Jupyter Book adopts an alternative tag-based approach, using tags such as hide-input, hide-output, hide-cell to achieve similar hiding functionality, and remove-input, remove-output, remove-cell for permanent removal. The advantage of the tag system lies in its intuitiveness and ease of use, but inconsistencies in tag naming across different tools (such as hyphen vs underscore variations) have caused user confusion.
Method Comparison and Selection Recommendations
Each of the three main methods has its applicable scenarios: the JavaScript solution is suitable for online viewing scenarios requiring interactive control; the nbconvert solution is ideal for generating static reports and documents; while the metadata/tag approach feels more natural in JupyterLab and Jupyter Book environments.
In practical applications, users should choose the appropriate method based on specific requirements: for teaching demonstrations, JavaScript's interactivity may be more valuable; for formal reports, nbconvert-generated static documents are more reliable; and in JupyterBook projects, using the tag system provides the best native support.
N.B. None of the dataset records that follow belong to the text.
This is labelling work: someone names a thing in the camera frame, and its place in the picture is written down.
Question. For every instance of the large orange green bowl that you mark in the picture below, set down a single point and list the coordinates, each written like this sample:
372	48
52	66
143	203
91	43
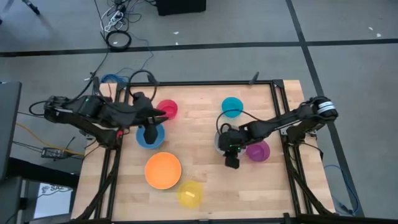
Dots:
163	171

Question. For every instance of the purple translucent bowl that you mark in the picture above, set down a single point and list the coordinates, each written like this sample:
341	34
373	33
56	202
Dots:
258	152

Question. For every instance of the white bowl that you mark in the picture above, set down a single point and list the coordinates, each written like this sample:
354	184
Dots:
216	144

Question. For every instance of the white printed box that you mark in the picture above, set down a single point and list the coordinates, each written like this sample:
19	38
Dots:
53	202

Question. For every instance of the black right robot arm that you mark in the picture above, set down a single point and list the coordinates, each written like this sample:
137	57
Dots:
280	119

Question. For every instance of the blue bowl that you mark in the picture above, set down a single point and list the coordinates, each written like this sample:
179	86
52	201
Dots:
141	141

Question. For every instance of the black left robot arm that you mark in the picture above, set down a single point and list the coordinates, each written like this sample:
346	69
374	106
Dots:
93	107

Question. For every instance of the grey cabinet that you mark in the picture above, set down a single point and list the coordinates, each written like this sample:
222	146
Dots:
7	124

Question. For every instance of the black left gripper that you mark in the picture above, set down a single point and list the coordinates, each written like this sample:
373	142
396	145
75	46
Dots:
140	115

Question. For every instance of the white power strip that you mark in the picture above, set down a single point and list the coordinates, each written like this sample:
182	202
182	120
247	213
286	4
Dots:
114	17

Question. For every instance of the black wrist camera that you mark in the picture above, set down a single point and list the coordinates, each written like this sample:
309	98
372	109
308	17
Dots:
232	161
141	99

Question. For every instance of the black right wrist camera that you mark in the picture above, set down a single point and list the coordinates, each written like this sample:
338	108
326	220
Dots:
232	161

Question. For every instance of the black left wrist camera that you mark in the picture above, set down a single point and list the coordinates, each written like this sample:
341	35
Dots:
141	99

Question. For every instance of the black aluminium table frame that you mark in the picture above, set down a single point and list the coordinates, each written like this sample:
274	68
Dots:
202	83

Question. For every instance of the black tripod leg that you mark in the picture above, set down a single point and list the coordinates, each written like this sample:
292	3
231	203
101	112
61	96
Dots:
31	6

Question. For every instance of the yellow translucent bowl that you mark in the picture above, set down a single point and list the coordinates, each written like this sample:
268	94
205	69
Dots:
189	199

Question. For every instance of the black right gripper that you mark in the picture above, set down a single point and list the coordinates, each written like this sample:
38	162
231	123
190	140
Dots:
231	138

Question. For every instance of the red translucent bowl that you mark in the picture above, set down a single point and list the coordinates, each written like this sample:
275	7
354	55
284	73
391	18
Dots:
171	107

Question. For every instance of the small black electronics box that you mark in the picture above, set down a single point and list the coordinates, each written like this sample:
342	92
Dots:
53	152

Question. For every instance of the teal translucent bowl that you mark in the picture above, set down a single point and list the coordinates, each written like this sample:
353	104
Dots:
231	104

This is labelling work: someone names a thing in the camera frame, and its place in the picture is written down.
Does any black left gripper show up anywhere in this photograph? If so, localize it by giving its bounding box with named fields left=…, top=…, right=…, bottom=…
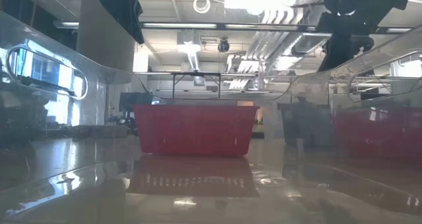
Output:
left=88, top=0, right=146, bottom=45

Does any long ceiling light bar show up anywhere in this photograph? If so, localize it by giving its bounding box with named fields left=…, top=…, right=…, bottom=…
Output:
left=141, top=21, right=319, bottom=32

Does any black computer monitor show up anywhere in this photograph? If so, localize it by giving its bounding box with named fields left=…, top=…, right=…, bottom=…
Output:
left=119, top=92, right=153, bottom=113

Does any black dome ceiling camera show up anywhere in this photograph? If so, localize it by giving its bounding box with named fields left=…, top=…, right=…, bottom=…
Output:
left=217, top=38, right=231, bottom=53

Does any white cable coil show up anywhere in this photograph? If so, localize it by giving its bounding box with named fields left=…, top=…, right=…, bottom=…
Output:
left=193, top=0, right=212, bottom=14

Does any white shade table lamp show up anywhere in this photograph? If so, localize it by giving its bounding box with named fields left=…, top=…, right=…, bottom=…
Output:
left=71, top=0, right=138, bottom=139

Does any red slotted plastic basket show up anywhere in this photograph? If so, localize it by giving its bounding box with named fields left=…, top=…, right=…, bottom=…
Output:
left=331, top=107, right=422, bottom=161
left=133, top=104, right=260, bottom=158

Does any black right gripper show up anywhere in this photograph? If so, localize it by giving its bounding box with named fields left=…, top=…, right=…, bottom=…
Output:
left=316, top=0, right=396, bottom=72

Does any black metal frame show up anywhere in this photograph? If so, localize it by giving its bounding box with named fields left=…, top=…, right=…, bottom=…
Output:
left=171, top=71, right=222, bottom=99

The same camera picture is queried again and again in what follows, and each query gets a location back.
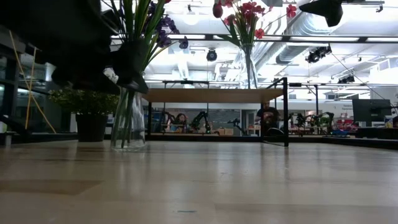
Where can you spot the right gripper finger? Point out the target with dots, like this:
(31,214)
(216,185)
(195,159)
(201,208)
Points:
(329,11)

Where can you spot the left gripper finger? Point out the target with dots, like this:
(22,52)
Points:
(130,62)

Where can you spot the purple artificial flower bunch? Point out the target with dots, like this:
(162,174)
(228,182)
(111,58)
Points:
(163,40)

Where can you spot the clear glass vase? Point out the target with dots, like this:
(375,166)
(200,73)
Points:
(248,68)
(129,124)

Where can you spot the blue artificial flower bunch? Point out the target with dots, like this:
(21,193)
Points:
(127,124)

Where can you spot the maroon tulip green stem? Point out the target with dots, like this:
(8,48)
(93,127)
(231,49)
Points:
(217,10)

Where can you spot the background black robot arm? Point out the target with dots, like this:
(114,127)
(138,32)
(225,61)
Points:
(200,119)

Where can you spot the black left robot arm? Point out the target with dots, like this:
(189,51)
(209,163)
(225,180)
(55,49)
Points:
(46,25)

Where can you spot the wooden shelf black metal legs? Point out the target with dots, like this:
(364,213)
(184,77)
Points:
(211,95)

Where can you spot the long ceiling light strip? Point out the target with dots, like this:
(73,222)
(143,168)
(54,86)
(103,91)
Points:
(323,39)

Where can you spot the green potted plant black pot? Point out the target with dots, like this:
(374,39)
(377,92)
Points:
(90,105)

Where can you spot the black track light cluster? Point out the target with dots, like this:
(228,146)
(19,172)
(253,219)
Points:
(317,54)

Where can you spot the person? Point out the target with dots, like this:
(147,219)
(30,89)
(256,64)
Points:
(181,121)
(268,116)

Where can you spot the black ceiling spotlight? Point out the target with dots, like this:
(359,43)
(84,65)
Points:
(211,55)

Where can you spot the black computer monitor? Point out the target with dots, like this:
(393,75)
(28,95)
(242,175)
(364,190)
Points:
(371,109)

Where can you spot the silver ceiling air duct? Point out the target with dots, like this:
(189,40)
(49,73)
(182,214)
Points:
(308,28)

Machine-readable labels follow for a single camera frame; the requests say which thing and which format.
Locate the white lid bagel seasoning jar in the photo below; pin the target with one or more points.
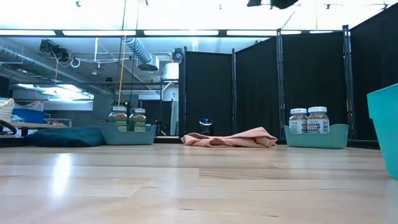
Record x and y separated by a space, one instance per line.
298 121
317 121

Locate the green lid oregano jar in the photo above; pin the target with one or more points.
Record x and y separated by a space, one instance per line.
118 116
137 119

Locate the metal ventilation duct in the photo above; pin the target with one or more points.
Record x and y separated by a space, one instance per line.
31 63

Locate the flexible ribbed duct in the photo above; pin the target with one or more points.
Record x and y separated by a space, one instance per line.
138 49

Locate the wooden desk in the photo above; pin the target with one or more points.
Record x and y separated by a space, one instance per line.
37 125

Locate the large teal plastic bin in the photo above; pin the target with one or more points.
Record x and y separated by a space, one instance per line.
387 130

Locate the black folding partition screen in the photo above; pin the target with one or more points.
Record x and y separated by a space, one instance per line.
314 77

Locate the black overhead crossbar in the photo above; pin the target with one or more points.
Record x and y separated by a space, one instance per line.
140 33

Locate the small teal plastic bin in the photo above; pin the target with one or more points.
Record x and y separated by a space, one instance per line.
314 141
124 138

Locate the dark blue cloth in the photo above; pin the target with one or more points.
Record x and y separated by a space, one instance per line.
62 137

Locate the black pendant lamp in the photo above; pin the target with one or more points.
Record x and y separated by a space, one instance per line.
147 67

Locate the blue box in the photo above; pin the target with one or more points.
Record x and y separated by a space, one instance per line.
29 115

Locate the white yellow bag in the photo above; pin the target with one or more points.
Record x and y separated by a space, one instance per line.
6 110

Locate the black round camera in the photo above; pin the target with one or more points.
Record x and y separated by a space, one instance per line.
178 55

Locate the pink folded cloth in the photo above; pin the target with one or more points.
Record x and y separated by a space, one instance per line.
236 140

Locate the black ceiling-hung device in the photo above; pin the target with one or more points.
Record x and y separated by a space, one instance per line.
54 49

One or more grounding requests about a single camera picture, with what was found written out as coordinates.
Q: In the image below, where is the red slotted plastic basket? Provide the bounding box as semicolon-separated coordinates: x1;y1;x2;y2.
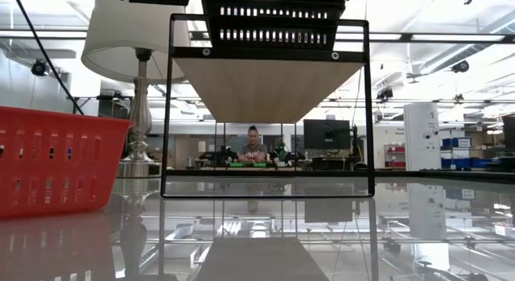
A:
0;106;137;219

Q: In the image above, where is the white shade silver lamp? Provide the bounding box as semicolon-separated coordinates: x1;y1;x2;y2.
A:
80;0;191;178

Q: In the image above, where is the black background table stand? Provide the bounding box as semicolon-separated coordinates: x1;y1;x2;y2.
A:
66;94;134;117

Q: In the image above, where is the person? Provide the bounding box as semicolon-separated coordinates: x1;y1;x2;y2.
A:
237;125;269;164

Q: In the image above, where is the black computer monitor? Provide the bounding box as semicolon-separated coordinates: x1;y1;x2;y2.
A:
303;118;352;151

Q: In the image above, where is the red storage bins rack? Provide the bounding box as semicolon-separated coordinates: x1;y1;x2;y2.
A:
384;143;406;169

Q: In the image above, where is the white round pillar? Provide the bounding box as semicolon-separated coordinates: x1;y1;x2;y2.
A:
403;102;440;172

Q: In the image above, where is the blue storage bins row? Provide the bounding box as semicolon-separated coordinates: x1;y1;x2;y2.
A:
440;136;502;170

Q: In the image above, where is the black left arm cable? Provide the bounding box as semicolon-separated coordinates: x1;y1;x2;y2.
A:
10;0;84;116

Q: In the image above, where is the wooden shelf with black frame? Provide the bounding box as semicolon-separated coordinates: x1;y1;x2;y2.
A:
160;13;376;199

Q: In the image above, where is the black aluminium rig frame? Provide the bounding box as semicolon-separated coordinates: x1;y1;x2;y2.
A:
0;29;515;184

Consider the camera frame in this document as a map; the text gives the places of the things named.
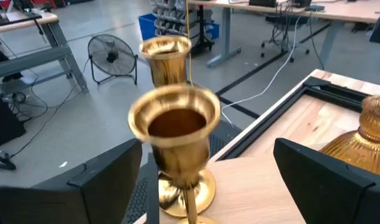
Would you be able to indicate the black office chair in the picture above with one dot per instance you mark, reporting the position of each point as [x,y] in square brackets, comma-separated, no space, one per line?
[283,19]

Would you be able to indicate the grey legged wooden desk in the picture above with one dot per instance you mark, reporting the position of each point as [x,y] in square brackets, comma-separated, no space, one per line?
[21,62]

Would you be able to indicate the black box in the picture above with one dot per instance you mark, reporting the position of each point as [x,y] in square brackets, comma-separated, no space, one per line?
[3,124]

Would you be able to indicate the grey desk leg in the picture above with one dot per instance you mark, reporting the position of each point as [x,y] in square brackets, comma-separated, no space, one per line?
[225,34]
[327,43]

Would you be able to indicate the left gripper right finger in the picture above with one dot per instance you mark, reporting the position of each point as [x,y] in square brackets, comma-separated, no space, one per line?
[321,186]

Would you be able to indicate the grey parts bin rack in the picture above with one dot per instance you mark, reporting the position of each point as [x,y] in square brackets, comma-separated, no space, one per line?
[174,18]

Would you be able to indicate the amber ribbed glass vase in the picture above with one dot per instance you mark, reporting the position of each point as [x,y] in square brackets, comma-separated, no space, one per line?
[364,146]

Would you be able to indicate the light wooden desk top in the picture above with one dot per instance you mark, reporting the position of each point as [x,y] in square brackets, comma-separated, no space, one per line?
[349,11]

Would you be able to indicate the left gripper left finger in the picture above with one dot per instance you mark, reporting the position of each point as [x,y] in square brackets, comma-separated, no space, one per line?
[112,180]

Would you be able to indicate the black aluminium rig frame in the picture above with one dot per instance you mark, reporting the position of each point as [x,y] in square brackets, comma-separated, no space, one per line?
[333,93]

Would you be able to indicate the black floor fan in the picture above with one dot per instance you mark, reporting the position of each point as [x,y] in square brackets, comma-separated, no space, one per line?
[112,56]

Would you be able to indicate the blue plastic bin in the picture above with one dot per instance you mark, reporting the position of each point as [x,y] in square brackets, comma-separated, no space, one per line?
[146,26]
[213,30]

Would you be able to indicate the wooden shelf riser black legs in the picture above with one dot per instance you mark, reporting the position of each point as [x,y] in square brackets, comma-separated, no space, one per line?
[255,193]

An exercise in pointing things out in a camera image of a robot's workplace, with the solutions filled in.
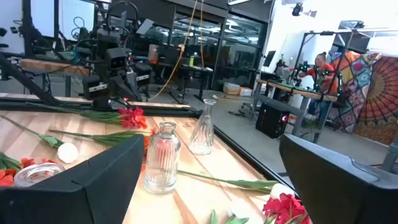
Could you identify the person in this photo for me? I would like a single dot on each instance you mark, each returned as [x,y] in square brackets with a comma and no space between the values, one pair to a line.
[323,70]

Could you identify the wooden top workbench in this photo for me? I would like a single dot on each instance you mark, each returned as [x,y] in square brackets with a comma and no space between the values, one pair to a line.
[53,66]
[298,91]

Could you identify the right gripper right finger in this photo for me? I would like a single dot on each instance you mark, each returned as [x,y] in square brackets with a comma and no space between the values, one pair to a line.
[342,196]

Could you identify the orange mandala tapestry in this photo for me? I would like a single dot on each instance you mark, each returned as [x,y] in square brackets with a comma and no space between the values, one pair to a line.
[382,102]

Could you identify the colourful patchwork tapestry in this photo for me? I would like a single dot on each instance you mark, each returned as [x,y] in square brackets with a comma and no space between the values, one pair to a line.
[357,77]

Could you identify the small background robot arm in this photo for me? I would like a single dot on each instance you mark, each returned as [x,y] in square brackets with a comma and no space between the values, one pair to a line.
[326,77]
[303,70]

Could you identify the black metal camera rig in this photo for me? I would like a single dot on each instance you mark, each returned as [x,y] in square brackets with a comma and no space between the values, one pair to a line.
[323,32]

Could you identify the black monitor on stand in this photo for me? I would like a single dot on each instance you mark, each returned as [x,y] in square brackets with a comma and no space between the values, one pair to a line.
[269,58]

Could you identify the black ceiling spotlight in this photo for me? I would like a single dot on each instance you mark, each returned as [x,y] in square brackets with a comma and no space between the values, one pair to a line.
[297,9]

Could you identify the green bottle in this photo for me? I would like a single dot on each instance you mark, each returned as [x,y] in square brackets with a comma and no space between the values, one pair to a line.
[191,61]

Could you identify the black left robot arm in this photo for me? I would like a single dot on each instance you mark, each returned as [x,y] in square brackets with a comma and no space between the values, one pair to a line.
[109,39]

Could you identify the conical ribbed glass vase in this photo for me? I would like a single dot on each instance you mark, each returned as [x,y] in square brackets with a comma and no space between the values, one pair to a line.
[202,133]

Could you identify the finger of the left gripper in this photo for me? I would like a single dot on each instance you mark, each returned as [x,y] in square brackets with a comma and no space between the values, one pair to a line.
[143,84]
[94,93]

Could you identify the black computer tower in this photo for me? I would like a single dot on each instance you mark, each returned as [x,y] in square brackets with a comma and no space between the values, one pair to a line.
[270,119]

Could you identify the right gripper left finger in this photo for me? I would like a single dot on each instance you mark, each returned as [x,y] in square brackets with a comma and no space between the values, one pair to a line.
[77,199]

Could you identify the ribbed glass bottle vase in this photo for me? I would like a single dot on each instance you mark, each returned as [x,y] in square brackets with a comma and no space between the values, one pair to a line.
[161,161]

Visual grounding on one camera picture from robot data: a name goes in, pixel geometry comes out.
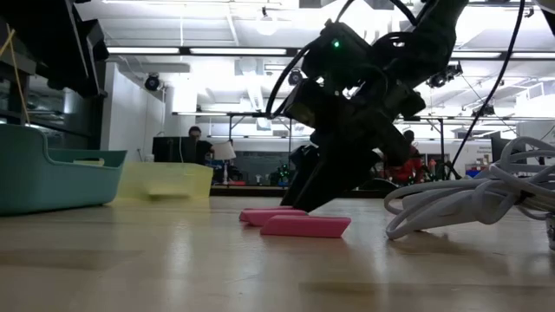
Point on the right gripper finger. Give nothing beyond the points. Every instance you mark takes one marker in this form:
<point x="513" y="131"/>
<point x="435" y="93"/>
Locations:
<point x="338" y="177"/>
<point x="305" y="169"/>

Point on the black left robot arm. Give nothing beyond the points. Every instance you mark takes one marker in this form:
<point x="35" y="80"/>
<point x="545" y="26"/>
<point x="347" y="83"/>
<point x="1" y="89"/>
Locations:
<point x="52" y="43"/>

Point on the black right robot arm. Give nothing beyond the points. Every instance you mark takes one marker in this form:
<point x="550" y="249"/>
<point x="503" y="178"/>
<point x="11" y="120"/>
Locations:
<point x="429" y="34"/>

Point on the person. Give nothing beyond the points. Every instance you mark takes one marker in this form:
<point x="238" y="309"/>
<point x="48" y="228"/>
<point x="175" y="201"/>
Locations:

Standardization Progress and Future Outlook
The current fragmented state of hidden cell functionality in the Jupyter ecosystem reflects natural phenomena during tool evolution. As reference articles point out, tools like JupyterLab, JupyterBook, nbconvert, and NBViewer exhibit differences in their API implementations for hiding cells, causing significant user confusion.
The community is actively promoting standardization efforts, with potential solutions including unified usage of jupyter metadata fields or establishing standard tag naming conventions. Users can contribute to this progress by participating in discussions and issue reporting in relevant GitHub repositories. As standards gradually unify, users will be able to more seamlessly share and present their notebook content across different tools in the future.
Conclusion
Hiding code in Jupyter Notebooks rendered by NBViewer offers multiple viable technical approaches, each with unique advantages and applicable scenarios. The JavaScript method provides the best interactive experience, the nbconvert approach ensures output purity, while metadata and tag systems represent the future direction of ecosystem development. Users should select the most suitable technical solution based on specific presentation needs and target audiences, while staying informed about the latest developments in Jupyter community standardization efforts.